● **What to do**
Restate the entire listing word for word.
---------- Material provided ----------
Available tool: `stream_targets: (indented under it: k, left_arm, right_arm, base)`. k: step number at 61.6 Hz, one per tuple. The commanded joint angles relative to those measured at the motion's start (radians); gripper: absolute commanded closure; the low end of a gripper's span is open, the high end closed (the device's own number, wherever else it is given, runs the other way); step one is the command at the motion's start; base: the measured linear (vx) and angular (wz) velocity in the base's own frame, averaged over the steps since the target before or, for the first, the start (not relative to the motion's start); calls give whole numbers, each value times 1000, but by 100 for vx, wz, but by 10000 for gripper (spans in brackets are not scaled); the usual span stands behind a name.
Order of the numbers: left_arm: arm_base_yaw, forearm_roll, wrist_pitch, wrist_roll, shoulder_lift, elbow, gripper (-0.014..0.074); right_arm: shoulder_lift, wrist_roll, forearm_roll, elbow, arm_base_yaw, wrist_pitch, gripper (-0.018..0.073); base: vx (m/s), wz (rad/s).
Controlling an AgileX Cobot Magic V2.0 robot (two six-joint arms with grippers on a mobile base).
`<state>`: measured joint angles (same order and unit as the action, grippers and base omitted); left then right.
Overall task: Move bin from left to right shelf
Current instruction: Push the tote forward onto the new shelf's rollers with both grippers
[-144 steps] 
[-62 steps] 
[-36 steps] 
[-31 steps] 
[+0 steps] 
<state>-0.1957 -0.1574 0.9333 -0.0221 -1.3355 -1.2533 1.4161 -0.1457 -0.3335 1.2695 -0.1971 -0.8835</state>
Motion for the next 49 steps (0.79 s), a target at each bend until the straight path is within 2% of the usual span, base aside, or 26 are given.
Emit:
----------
● **Result of the task**
Available tool: `stream_targets: (indented under it: k, left_arm, right_arm, base)`. k: step number at 61.6 Hz, one per tuple. The commanded joint angles relative to those measured at the motion's start (radians); gripper: absolute commanded closure; the low end of a gripper's span is open, the high end closed (the device's own number, wherever else it is given, runs the other way); step one is the command at the motion's start; base: the measured linear (vx) and angular (wz) velocity in the base's own frame, averaged over the steps since the target before or, for the first, the start (not relative to the motion's start); calls give whole numbers, each value times 1000, but by 100 for vx, wz, but by 10000 for gripper (spans in brackets are not scaled); the usual span stands behind a name.
Order of the numbers: left_arm: arm_base_yaw, forearm_roll, wrist_pitch, wrist_roll, shoulder_lift, elbow, gripper (-0.014..0.074); right_arm: shoulder_lift, wrist_roll, forearm_roll, elbow, arm_base_yaw, wrist_pitch, gripper (-0.018..0.073); base: vx (m/s), wz (rad/s).
Controlling an AgileX Cobot Magic V2.0 robot (two six-joint arms with grippers on a mobile base).
`<state>`: measured joint angles (same order and unit as the action, grippers and base omitted); left then right.
Overall task: Move bin from left to right shelf
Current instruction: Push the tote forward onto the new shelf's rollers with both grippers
[-144 steps] 
[-62 steps] 
[-36 steps] 
[-31 steps] 
[+0 steps] 
<state>-0.1957 -0.1574 0.9333 -0.0221 -1.3355 -1.2533 1.4161 -0.1457 -0.3335 1.2695 -0.1971 -0.8835</state>
Motion for the next 49 steps (0.79 s), a target at each bend until the straight path is within 2% of the usual span, base aside, or 26 are given.
Emit:

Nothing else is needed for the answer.